‘Canetinhas’ para emagrecer: desinformação e manipulados irregulares nas redes
Por Anaisa Catucci | •

A obesidade, doença que já afeta 1 bilhão de pessoas e pode atingir 1,5 bilhão até 2030, abriu um campo fértil para a desinformação e a exploração nas redes sociais. Impulsionado por algoritmos e a busca por soluções rápidas, o mercado de injeções para perda de peso virou um terreno perigoso. A proliferação de fake news e produtos manipulados irregularmente representa um grave risco à saúde pública.
A internet se tornou um caldeirão de conteúdos suspeitos sobre implantes hormonais e medicamentos manipulados. Esses materiais, repletos de promessas milagrosas e sem respaldo científico, se espalham facilmente, impulsionando o problema.
"A gente entra no Instagram, no e-mail, se você procura alguma coisa sobre Semaglutida, sempre vai existir alguma versão manipulada sendo oferecida nos nossos e-mails ou na nossa rede social", explica Ana Miriam Fucci Dias, diretora jurídica, de compliance e qualidade da Novo Nordisk, em palestra no 20º Congresso Internacional de Jornalismo Investigativo da Abraji, em São Paulo (SP), no último sábado (12).
A Semaglutida, princípio ativo de injeções aprovadas como Ozempic e Wegovy, é uma molécula biológica complexa, resultado de mais de 10 anos de pesquisa. "Ela é produzida a partir do DNA com uma etapa de produção a nível laboratorial, depois purificação. É uma coisa muito complexa. Então, não tem como uma farmácia de manipulação entregar a mesma molécula de forma segura e de forma eficaz", explicou sobre a sofisticação desses medicamentos o endocrinologista e chefe do serviço de endocrinologia do exercício e esporte da Unifesp, Clayton Macedo.
A Semaglutida é um análogo agonista do GLP-1, um hormônio que atua na saciedade e diminuição do apetite. A versão oral, por exemplo, possui uma tecnologia patenteada que permite a absorção de peptídeos pelo sistema digestivo, algo que manipulações comuns não conseguem replicar, de acordo com o médico.
A importância do rigor na produção foi reforçada por Rosana Maciel, diretora Técnico Regulatória e Inovação do Sindicato da Indústria de Produtos Farmacêuticos. Ela explicou que, para registrar um medicamento na Anvisa, o processo começa com a certificação do fabricante do insumo.
Medicamentos biológicos, como a Semaglutida, são muito sensíveis à temperatura e exigem uma rigorosa cadeia de frio da produção à entrega. "Se ocorrer algum erro no processo, o destino é a incineração.
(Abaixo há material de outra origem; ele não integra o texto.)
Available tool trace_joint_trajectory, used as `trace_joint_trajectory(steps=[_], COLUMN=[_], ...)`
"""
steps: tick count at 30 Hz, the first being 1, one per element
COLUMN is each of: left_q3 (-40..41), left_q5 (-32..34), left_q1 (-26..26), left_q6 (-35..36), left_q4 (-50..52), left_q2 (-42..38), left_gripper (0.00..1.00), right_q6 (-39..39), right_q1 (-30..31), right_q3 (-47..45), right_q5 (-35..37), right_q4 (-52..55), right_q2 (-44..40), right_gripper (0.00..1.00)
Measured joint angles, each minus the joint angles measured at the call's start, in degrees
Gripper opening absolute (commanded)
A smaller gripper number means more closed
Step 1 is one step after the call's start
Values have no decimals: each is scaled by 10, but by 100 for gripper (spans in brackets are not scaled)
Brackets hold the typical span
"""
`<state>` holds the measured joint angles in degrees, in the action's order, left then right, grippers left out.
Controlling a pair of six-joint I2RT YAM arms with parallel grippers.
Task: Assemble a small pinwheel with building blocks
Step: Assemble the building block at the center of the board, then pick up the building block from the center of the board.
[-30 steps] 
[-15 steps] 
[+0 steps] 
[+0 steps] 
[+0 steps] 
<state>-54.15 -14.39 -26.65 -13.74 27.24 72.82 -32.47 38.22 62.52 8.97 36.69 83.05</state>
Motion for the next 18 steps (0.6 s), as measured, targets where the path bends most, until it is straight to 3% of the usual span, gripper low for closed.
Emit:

Não tem perdão", alertou sobre desvios na cadeia de transporte, evidenciando a falta desse controle nos produtos manipulados.
A busca por injeções de emagrecimento baratas ou "milagrosas" na internet esconde perigos que vão muito além da falta de eficácia. Especialistas no debate destacaram os seguintes pontos críticos:
- Manipulação sem individualização: grande quantidade de medicamentos manipulados é oferecida em redes sociais, desrespeitando o princípio de doses individualizadas e a real necessidade de cada paciente.
- Matéria-prima sem aprovação da Anvisa: a procedência e composição das substâncias utilizadas nessas manipulações são desconhecidas, pois não passaram pelas rigorosas análises de eficácia, qualidade e segurança exigidas pela Anvisa.
- Ausência de farmacovigilância: há um grave problema de saúde pública evidenciado pelo aumento de 54% nos relatos de eventos adversos em 2024 para produtos não oficiais. Sem o devido controle e coleta de informações, os riscos incluem dosagem incorreta, contaminação e reações imprevisíveis.
Além disso, há uma preocupação com a transformação de consultórios médicos em negócios de alta rentabilidade às custas da saúde do paciente.
Macedo mencionou a existência de "cursos de monetização de consultório" divulgados pelas redes sociais e a proliferação de "falsos especialistas" em áreas como a inexistente "hormonologia". O médico também criticou a dinâmica: exames desnecessários são solicitados, e a partir daí, são prescritos manipulados nos quais o profissional ganha comissão, criando uma cadeia de lucro milionária. Ele exemplificou que um implante vendido por R$ 500 pela farmácia pode ser repassado por R$ 5 mil pelo médico, resultando em ganhos exorbitantes.